Multiclass Segmentation

Sorry, forget the point about the necessity of one-hot encoded targets. It was just a small correction about the values in the target, which do not have to be strictly zeros or ones, but could take any value in-between. Since clearly you are not using these “soft labels”, you can just create one-hot encoded targets using the functional API.

Dice loss should work perfectly if the target mask is one-hot encoded(combination of 0 and 1s in all channels).

Hi! Could you please clarify what is difference between output and target? [N, nb_classes, H, W] is output of my Unet model and I have an error “Expected object of scalar type Long but got scalar type Float” in running DataLoader.
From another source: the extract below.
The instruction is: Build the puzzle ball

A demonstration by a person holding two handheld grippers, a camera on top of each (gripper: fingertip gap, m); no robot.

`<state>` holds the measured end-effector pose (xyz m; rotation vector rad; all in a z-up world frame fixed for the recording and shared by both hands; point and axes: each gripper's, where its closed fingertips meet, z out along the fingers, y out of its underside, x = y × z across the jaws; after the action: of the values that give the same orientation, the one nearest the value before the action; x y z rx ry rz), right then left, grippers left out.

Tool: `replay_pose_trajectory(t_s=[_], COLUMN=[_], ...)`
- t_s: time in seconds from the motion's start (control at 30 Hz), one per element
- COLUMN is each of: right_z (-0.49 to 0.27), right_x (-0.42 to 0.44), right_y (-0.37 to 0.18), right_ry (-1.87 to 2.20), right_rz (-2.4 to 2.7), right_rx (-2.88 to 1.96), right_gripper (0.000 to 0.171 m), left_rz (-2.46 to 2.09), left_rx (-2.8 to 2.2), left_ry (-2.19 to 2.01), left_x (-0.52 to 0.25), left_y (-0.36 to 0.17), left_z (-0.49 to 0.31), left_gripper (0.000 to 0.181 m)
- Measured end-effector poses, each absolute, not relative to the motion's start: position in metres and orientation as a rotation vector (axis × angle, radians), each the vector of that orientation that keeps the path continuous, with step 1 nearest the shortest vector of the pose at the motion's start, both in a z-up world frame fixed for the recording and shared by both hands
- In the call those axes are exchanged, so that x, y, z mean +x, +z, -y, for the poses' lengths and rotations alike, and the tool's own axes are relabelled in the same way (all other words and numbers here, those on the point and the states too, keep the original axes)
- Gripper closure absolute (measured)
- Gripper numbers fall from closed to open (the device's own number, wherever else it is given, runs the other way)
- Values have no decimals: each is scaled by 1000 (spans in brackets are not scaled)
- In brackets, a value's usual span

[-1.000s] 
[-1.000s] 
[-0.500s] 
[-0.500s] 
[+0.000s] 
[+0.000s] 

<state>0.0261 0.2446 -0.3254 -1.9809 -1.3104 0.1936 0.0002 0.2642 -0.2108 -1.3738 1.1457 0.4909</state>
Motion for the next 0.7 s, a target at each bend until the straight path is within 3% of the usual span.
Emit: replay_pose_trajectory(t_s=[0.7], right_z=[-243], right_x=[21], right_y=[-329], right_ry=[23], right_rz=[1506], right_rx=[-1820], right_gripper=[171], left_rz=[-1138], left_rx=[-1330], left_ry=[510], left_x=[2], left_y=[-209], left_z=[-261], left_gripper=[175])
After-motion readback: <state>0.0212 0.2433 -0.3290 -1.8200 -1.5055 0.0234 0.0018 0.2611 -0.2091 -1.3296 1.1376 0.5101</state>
“Output” refers to the model output while “target” refers to the ground truth tensor containing the target class indices for your segmentation use case. Based on the error message your target is not the expected LongTensor, so call target = target.long() on it before passing it to the criterion and make sure it has the expected shape ([batch_size, height, width] based on the posted model output shape).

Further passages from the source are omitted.